Contact: Lizette Olmos, (202) 833-6130

Anti-immigrant legislators seek to create permanent underclass of easily exploitable workers with no civil rights or occupational protections in perpetuity

WASHINGTON- The League of United Latin American Citizens, this country’s largest and oldest Hispanic civil rights organization, today denounced efforts by a handful of state legislators to violate the rule of law and the U.S. Constitution with various illegal big government schemes to deny citizenship to all children born in the United States.

“LULAC strongly opposes efforts by some state legislators to violate the 14th amendment and to deny citizenship to children born in the United States,” stated Margaret Moran, LULAC National President. “We are extremely concerned that the illegal state schemes being proposed today will lead to a permanent underclass of easily exploited undocumented workers in our country…something that all Americans should oppose.”

Birthright citizenship is the law of the land, enshrined in the 14th Amendment and upheld by the Supreme Court in several key decisions since.

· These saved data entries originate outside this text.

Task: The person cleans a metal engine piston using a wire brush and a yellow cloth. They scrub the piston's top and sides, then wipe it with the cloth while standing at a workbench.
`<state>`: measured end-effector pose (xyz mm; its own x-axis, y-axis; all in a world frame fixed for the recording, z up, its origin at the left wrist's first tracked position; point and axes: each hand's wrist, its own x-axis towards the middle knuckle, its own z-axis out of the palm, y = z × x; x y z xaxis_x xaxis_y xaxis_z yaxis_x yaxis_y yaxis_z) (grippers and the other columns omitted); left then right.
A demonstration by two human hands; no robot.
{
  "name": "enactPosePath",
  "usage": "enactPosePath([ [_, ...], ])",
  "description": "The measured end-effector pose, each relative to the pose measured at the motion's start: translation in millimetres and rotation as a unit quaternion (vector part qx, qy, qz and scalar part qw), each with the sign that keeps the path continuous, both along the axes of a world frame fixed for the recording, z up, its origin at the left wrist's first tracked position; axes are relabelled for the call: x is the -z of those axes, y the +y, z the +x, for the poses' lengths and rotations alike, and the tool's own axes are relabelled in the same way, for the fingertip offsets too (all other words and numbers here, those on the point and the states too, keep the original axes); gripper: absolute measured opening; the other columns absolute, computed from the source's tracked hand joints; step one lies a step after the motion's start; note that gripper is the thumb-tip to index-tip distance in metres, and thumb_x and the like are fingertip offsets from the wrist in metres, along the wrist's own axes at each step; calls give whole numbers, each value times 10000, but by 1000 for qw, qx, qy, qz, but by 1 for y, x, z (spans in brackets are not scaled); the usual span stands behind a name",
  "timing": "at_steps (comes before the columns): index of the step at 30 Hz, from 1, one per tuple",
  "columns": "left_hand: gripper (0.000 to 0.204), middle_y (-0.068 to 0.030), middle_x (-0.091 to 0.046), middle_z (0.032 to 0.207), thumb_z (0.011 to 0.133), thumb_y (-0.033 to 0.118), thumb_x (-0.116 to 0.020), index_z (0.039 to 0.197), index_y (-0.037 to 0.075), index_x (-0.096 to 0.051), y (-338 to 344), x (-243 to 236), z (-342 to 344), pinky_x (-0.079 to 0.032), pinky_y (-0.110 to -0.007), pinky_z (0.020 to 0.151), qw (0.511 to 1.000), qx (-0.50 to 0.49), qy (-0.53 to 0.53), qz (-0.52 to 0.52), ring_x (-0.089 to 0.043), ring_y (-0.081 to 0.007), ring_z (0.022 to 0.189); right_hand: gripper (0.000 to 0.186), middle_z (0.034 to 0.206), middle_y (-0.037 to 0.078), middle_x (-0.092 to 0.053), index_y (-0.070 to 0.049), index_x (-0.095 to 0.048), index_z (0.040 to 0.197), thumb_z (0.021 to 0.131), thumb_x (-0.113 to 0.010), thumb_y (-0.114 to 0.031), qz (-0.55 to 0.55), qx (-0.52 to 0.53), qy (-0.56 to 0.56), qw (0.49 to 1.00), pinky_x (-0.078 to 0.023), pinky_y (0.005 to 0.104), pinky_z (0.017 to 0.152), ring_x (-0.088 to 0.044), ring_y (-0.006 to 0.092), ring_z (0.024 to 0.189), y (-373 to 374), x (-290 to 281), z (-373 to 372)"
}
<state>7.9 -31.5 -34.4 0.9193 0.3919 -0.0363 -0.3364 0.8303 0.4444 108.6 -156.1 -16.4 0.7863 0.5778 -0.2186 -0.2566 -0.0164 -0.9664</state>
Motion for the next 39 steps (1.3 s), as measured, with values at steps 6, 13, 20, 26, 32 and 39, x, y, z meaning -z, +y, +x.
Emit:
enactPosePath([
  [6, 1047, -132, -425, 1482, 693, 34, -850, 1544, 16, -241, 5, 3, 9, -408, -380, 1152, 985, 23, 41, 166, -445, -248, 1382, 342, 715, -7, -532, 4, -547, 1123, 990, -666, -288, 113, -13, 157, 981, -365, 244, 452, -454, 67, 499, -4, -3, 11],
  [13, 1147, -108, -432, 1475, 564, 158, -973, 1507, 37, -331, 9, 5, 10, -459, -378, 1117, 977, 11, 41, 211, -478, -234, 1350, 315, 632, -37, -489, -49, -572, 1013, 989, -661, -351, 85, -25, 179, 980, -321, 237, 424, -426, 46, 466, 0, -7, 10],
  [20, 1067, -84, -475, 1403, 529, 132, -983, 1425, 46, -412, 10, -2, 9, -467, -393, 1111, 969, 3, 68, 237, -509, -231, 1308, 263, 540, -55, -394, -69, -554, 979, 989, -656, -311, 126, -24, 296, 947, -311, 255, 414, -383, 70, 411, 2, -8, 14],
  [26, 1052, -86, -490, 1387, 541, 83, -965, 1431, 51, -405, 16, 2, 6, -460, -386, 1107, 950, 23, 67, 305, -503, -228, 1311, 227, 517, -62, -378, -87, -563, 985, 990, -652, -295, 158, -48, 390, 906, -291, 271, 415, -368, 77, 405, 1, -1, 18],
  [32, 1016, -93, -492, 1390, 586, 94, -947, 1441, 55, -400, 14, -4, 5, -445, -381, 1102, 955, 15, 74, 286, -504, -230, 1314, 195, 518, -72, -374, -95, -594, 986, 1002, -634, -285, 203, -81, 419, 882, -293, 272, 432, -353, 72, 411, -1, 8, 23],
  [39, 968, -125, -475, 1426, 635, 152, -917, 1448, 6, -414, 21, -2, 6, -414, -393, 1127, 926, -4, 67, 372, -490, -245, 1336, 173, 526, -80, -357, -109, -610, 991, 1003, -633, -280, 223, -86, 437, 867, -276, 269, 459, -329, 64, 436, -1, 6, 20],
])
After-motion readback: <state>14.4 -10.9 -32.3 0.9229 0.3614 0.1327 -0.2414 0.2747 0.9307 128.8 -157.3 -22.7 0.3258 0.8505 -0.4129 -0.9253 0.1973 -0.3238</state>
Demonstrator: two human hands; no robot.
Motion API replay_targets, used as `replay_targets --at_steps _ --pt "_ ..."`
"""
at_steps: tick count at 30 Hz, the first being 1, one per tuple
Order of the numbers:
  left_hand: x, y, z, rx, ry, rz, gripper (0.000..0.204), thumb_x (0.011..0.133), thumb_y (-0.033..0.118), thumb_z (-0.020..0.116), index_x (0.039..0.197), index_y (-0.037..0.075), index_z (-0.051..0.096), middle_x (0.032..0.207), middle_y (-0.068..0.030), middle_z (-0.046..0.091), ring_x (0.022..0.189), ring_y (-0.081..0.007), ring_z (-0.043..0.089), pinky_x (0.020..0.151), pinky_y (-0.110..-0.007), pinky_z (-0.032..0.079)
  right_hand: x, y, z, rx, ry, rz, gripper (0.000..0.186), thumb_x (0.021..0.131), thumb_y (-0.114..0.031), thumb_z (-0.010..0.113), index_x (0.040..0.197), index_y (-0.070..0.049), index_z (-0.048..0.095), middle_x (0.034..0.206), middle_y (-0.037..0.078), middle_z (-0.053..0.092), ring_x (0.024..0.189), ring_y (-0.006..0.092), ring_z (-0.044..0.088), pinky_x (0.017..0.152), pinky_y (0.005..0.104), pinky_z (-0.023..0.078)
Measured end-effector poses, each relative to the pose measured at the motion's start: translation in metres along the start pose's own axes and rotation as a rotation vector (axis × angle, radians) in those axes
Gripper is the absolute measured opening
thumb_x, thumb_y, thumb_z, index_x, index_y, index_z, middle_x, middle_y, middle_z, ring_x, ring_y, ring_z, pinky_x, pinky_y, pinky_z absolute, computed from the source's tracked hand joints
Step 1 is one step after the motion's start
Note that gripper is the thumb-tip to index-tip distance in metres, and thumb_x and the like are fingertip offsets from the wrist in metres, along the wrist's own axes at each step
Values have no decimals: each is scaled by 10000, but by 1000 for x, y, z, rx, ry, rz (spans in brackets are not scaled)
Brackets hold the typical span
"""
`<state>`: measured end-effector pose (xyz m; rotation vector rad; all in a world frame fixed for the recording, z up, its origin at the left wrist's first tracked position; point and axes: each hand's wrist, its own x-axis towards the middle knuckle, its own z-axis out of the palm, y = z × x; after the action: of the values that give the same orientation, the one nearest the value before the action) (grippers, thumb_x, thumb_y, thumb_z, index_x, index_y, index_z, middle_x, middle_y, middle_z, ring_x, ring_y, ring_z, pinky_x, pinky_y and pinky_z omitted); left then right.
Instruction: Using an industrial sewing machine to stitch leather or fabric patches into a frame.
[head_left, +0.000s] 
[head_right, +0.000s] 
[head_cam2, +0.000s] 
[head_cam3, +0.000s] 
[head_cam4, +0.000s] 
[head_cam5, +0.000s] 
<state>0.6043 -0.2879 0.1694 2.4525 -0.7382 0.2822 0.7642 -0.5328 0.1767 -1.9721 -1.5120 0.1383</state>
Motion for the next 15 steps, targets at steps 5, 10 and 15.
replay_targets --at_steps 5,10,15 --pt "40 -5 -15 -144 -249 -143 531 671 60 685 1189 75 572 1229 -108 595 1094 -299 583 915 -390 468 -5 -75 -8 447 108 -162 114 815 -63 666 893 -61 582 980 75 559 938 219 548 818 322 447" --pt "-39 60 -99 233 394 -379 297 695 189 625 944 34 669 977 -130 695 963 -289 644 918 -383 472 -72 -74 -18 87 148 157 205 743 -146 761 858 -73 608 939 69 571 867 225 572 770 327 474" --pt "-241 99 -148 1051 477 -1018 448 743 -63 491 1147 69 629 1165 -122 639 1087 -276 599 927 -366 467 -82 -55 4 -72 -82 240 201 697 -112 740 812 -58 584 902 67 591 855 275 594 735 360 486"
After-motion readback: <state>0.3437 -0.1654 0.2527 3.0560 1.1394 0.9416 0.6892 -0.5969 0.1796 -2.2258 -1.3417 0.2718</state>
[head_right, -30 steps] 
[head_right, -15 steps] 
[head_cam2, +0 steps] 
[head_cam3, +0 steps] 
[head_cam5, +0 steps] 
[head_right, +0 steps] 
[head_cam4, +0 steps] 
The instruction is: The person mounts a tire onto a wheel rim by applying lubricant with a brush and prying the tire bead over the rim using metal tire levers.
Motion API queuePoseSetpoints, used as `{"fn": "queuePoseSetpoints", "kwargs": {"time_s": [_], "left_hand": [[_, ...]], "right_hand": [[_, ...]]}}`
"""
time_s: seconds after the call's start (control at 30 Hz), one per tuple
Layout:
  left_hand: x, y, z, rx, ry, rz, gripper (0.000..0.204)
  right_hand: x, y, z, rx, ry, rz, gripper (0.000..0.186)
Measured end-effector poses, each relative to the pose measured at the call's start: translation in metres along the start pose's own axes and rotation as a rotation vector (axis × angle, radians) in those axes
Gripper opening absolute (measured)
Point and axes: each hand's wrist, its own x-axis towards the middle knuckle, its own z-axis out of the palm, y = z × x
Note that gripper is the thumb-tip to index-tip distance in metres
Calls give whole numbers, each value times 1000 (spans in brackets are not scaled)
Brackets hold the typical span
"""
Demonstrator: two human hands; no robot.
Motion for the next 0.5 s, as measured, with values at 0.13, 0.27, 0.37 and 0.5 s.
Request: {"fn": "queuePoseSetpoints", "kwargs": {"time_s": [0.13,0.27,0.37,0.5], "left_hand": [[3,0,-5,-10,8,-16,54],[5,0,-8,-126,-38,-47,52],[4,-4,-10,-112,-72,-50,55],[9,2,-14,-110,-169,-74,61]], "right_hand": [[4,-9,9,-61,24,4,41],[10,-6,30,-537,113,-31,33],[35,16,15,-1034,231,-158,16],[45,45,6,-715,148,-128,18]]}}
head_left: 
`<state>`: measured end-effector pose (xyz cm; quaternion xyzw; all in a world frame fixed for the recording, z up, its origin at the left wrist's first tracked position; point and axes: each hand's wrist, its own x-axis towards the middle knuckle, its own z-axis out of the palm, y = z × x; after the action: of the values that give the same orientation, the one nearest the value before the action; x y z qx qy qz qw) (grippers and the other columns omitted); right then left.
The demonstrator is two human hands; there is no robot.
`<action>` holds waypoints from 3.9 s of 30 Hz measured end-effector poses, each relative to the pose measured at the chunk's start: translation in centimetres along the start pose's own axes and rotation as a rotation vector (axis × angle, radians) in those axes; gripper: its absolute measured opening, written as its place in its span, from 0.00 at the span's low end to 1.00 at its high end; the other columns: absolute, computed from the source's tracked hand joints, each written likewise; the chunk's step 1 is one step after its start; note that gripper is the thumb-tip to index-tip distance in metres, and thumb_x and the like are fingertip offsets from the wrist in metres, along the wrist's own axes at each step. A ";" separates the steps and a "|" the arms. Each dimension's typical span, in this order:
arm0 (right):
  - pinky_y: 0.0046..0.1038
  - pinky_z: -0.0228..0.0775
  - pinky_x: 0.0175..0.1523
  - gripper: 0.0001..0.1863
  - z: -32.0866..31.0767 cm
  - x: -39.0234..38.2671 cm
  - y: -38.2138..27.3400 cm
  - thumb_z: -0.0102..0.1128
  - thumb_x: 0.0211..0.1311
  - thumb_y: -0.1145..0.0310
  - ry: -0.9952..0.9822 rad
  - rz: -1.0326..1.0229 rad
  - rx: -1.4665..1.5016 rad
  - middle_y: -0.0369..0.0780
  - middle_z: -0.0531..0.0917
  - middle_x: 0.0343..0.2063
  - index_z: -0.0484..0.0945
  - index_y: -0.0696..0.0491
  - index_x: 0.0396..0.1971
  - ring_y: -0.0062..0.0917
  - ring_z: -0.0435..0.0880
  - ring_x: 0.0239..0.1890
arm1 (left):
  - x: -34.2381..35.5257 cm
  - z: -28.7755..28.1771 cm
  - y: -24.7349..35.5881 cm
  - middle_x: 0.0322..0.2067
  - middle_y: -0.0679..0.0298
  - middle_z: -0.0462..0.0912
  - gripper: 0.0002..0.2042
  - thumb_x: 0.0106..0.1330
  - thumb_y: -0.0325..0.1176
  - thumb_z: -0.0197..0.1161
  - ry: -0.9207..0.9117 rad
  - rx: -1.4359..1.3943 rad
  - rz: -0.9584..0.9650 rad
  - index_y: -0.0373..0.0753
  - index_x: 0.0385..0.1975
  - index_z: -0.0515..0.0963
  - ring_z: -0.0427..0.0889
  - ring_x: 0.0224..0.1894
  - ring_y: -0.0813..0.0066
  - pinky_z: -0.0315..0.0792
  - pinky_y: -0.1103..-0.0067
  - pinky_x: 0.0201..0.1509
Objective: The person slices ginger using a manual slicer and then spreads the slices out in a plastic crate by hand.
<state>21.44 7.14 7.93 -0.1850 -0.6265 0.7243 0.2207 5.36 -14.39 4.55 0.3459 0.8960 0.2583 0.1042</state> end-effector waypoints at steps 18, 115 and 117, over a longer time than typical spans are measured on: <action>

At stake in this debate is whether states should uphold the rule law or violate federal supremacy laws and the 14th Amendment through big government schemes that will harm all the residence in their state. If these legislators were to succeed, every parent would need to prove to skeptical government bureaucrats that their children are entitled to the twisted definitions of U.S. Citizenship that each state could, at their option, contrive to adopt.

Furthermore, eliminating birthright citizenship would not do anything to solve the problem of undocumented immigration to the United States. On the contrary the number of undocumented people living in the US would grow every year in perpetuity and the United States would quickly develop into a caste society with an exploited undocumented working caste without any rights whatsoever and a privileged citizen caste who would control government and make rules to benefit themselves. The founding fathers dream of an egalitarian society would be dead and the United States would begin to resemble the old European feudal system that our system of government was designed to replace.

The League of United Latin American Citizens, the largest and oldest Hispanic membership organization in the country, advances the economic condition, educational attainment, political influence, housing, health and civil rights of Hispanic Americans through community-based programs operating through 880 LULAC councils nationwide.